To address that issue, researchers at Boston University, the University of Colorado Boulder, and Harvard University tracked 26,246 middle school students enrolled in Charlotte-Mecklenburg public schools from the 1998–1999 through the 2010–2011 academic years. The school population was 48% Black, 39% white, and 8% Hispanic. After evaluating data, the researchers published their findings in 2021:
- “[Y]oung adolescents who attend schools with high suspension rates are substantially more likely to be arrested and jailed as adults. These long-term, negative impacts in adulthood apply across a school’s population, not just to students who are suspended during their school years.”

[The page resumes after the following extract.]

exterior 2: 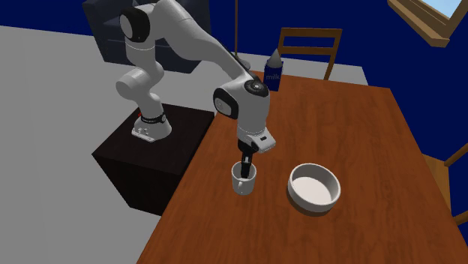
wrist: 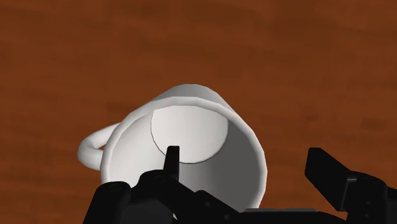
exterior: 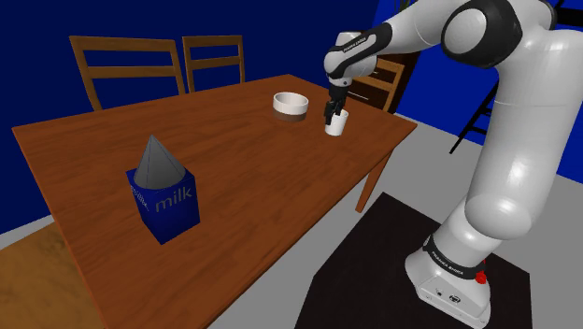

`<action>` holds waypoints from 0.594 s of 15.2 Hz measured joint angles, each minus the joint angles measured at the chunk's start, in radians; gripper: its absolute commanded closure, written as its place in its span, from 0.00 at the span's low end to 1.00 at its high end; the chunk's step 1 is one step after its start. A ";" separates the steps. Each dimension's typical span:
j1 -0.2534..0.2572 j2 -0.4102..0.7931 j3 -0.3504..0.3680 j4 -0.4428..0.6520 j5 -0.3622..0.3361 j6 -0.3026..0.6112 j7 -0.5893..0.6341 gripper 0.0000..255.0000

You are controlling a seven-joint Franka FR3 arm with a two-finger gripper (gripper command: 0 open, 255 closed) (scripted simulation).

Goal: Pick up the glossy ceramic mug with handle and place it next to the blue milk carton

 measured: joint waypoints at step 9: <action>0.000 0.001 0.000 -0.001 0.000 0.002 0.000 1.00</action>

- “Students assigned to middle schools that are one standard deviation stricter—equivalent to being at the 84th percentile of strictness versus the mean—are 3.2 percentage points more likely to have ever been arrested and 2.5 percentage points more likely to have ever been incarcerated as adults. They also are 1.7 percentage points more likely to drop out of high school and 2.4 percentage points less likely to attend a 4-year college. These impacts are much larger for Black and Hispanic male students.”

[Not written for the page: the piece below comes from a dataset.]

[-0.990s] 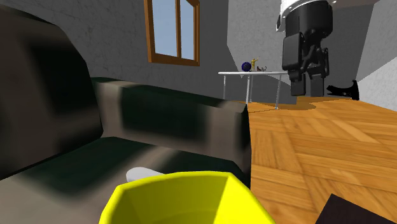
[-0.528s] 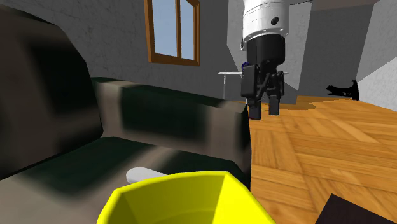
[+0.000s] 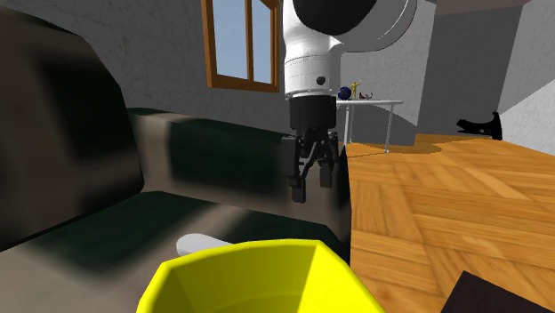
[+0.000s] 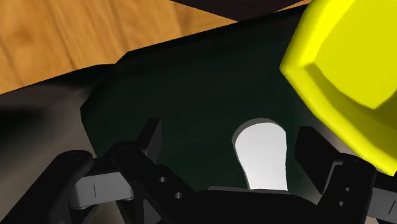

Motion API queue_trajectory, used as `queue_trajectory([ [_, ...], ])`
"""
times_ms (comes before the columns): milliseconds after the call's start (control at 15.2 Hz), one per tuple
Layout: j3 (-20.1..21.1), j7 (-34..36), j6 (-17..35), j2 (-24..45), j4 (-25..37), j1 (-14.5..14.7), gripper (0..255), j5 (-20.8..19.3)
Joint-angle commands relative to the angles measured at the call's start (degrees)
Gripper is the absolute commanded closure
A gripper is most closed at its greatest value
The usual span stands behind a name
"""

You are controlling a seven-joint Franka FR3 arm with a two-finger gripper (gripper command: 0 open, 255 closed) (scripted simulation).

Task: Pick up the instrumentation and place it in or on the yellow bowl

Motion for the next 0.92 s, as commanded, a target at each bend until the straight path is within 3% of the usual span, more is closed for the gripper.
queue_trajectory([
  [0,1.27,0.28,2.79,4.54,2.68,0.80,0,-0.86],
  [462,4.20,1.33,10.76,18.32,10.93,3.31,0,-6.10],
  [858,5.15,2.78,14.42,28.25,18.57,5.96,0,-11.32],
])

- “In looking at what types of crimes are involved, we find that school strictness increases later involvement in crimes related to illegal drugs, fraud, arson, and burglary, but not in serious violent crimes like murder, manslaughter, rape, robbery, and aggravated assault.”
- “Negative effects are especially pronounced among Black and Hispanic male students, who are 5.4 percentage points more likely to be arrested and 4.4 percentage points more likely to be incarcerated as adults.”
The authors acknowledge that while suspension and crime rates in Charlotte-Mecklenburg public schools are “well above the national averages,” the schools are fairly representative of large, urban districts in the South.
Although those findings from North Carolina are alarming, the school-to-prison pipeline in the United States is not a new phenomenon. In 1974, for instance, approximately 1.7 million students were suspended from school, but the number increased to 3.1 million during the early 1990s. As for race, the white student suspension rate increased from 3.1% to 5.09% between 1972 and 2000, and for Black students it increased from 6.0% to 13.2% during the same period. During the 2015–2016 academic year, more than 2.7 million public school students were suspended from school.
School suspensions also impact students with disabilities. As early as 1972, a group of advocates successfully challenged in federal court the exclusion of Black students with disabilities from school without due process. Sadly, however, suspension and referrals continue into modern times. For instance, data from the U.S. Department of Education Office for Civil Rights identified the following:
- “Students with disabilities are more than twice as likely to receive an out-of-school suspension (13%) than students without disabilities (6%).”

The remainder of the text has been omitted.